这天,高九在萧雅彤,李莎莎和卡特.罗杰斯的陪同下,来到了综合.伏尔提公司下属的直升机制造公司,验收刚刚投产的直升机。
高九等人来到了停机坪,直升机公司的试飞员当着高九等人的面进行了试飞。
直升机性能十分稳定,高九也来了兴致,就带上卡特.罗蒂斯、萧雅彤和李莎莎也进行了试飞。
不得不说,此时的米国飞机制造工业是十分发达的,他们的制造工艺完全达到高九提供的图纸的要求,飞机的性能优良而且十分稳定。
高九说道:“飞机的性能很不错,我很满意。先给我订购五十架。”
高九打算回金三角以后把这些直升机进行改装,在保证动力的前提下,在下面加装一层装甲,再装上一挺机枪。改造成武装直升机,游击队出去作战的时候就可以不用骑马,改成直升机,这就是一支空中骑兵,机动性能远远超过了战马。高九想一想都感觉到很爽。
卡特.罗杰斯说道:“这个没有问题,军工部已经解除了对其他订单的限制。除了米国军方所要的订单之外,第一批订单就给你。公司可以动员员工加班,利用加班的时间给你生产出来。”
萧雅彤也说道:“阿九,你就放心好了,我会多付给那些愿意加班的员工加班费的,保证他们尽快给你生产出来。”
李莎莎也很喜欢直升机,她说道:“九哥,我也想要一架。”
萧雅彤笑道:“你放心,我会让员工多生产几架出来,我送给你一架。”
萧雅彤和李莎莎原本心里是有些隔阂的,两个人互相都不愿意见面。经过高九遇刺的这件事情,两个人出于关心高九的目的,互相配合,心心相印,结下了深厚的友谊,成为了无话不谈的姐妹。
对于萧雅彤的一番好意,李莎莎欣然接受。

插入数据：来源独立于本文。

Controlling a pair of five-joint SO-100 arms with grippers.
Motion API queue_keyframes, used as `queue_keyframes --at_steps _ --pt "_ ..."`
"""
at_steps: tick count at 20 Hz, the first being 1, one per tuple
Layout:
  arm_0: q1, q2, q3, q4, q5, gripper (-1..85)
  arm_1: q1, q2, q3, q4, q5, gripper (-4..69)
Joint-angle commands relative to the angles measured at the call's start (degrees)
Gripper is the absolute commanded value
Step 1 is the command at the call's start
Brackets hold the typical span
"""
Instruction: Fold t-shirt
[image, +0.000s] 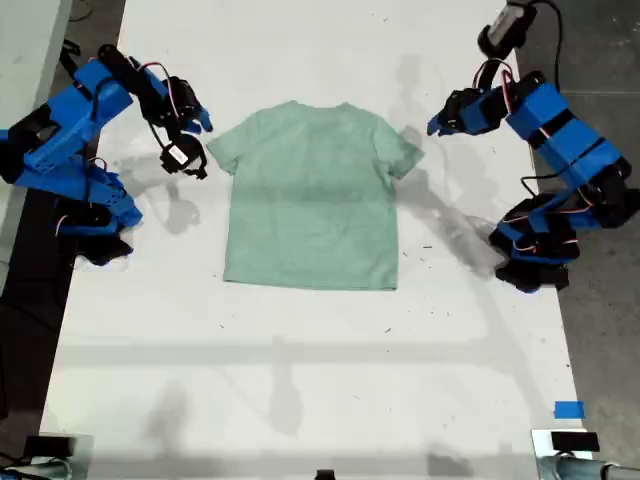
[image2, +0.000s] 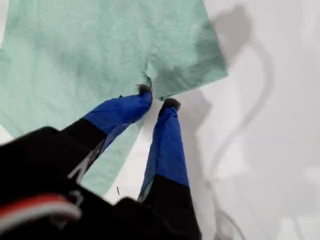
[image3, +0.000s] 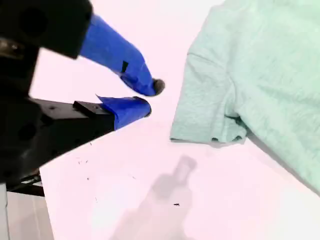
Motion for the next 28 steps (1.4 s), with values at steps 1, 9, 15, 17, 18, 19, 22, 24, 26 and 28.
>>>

她依然笑道:“雅彤姐,那就谢谢你啦。你喜欢好马,我在伦敦那里养了好几匹顶级的好马,回去后我就让人给你运过来一批。”
在高九的家人当中,其他人性格相对温和,她们之间彼此相处比较容易。他原本担心的就是李莎莎,看到她竟然跟萧雅彤相处得如此融洽,他的心里也十分宽慰,微笑着点头,对她们的行为表示赞许。
高九又在纽约待了三天,然后就在李莎莎的陪同下飞往伦敦。
来到了伦敦之后,李莎莎的父亲李爵士十分高兴,他想举办一个盛大的宴会,邀请在伦敦的各界名流以及商业合作伙伴。
李莎莎刚刚在米国经历了高九遇刺的事件,对此心有余悸,劝说父亲不要这样做了,自己在家里庆贺一下就可以了。
高九理解李爵士的心情,他是想借助这个机会来改善和加强伦敦各方面的关系。
他为了解除李莎莎心中的阴影,避免她总是因为上一次的事件内疚,对李莎莎说道:“你放心好了,那样的事情不会再发生了。上次的事情也不怪你,他们是针对我的,即便不是参加你同学的聚会,他们也会找机会行刺的,反而是因为我的原因,险些让你遇到危险。如果说因此而心里不安的话,应该是我而不是你。我现在严重地警告你,假如你今后再对那件事情耿耿于怀,心存不安,我可不答应,小心我收拾你。